◆ REQUIRED WORK
Retype the whole listing exactly.

◆ DATA EXCERPT
# # # #

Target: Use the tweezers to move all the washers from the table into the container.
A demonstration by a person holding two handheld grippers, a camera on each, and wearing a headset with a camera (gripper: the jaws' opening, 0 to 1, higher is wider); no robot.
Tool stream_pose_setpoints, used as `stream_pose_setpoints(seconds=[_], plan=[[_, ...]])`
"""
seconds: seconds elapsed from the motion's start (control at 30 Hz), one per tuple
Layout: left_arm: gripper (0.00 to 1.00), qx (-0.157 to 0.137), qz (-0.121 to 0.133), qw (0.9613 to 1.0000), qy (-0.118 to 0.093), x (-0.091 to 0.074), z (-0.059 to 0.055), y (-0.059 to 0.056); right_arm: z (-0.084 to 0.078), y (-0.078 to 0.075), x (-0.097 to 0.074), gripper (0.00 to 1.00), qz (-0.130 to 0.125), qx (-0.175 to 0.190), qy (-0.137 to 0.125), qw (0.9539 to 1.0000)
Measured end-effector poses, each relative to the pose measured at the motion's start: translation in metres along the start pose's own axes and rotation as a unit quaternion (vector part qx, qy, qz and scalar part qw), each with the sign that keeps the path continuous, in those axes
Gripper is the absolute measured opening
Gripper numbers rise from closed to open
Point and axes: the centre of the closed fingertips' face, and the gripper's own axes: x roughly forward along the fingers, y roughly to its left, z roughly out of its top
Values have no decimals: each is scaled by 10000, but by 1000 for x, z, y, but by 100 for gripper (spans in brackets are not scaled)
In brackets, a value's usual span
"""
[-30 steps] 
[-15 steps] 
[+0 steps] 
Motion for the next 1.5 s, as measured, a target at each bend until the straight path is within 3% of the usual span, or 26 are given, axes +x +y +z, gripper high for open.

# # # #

◆ RESPONSE
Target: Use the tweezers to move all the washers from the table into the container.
A demonstration by a person holding two handheld grippers, a camera on each, and wearing a headset with a camera (gripper: the jaws' opening, 0 to 1, higher is wider); no robot.
Tool stream_pose_setpoints, used as `stream_pose_setpoints(seconds=[_], plan=[[_, ...]])`
"""
seconds: seconds elapsed from the motion's start (control at 30 Hz), one per tuple
Layout: left_arm: gripper (0.00 to 1.00), qx (-0.157 to 0.137), qz (-0.121 to 0.133), qw (0.9613 to 1.0000), qy (-0.118 to 0.093), x (-0.091 to 0.074), z (-0.059 to 0.055), y (-0.059 to 0.056); right_arm: z (-0.084 to 0.078), y (-0.078 to 0.075), x (-0.097 to 0.074), gripper (0.00 to 1.00), qz (-0.130 to 0.125), qx (-0.175 to 0.190), qy (-0.137 to 0.125), qw (0.9539 to 1.0000)
Measured end-effector poses, each relative to the pose measured at the motion's start: translation in metres along the start pose's own axes and rotation as a unit quaternion (vector part qx, qy, qz and scalar part qw), each with the sign that keeps the path continuous, in those axes
Gripper is the absolute measured opening
Gripper numbers rise from closed to open
Point and axes: the centre of the closed fingertips' face, and the gripper's own axes: x roughly forward along the fingers, y roughly to its left, z roughly out of its top
Values have no decimals: each is scaled by 10000, but by 1000 for x, z, y, but by 100 for gripper (spans in brackets are not scaled)
In brackets, a value's usual span
"""
[-30 steps] 
[-15 steps] 
[+0 steps] 
Motion for the next 1.5 s, as measured, a target at each bend until the straight path is within 3% of the usual span, or 26 are given, axes +x +y +z, gripper high for open.

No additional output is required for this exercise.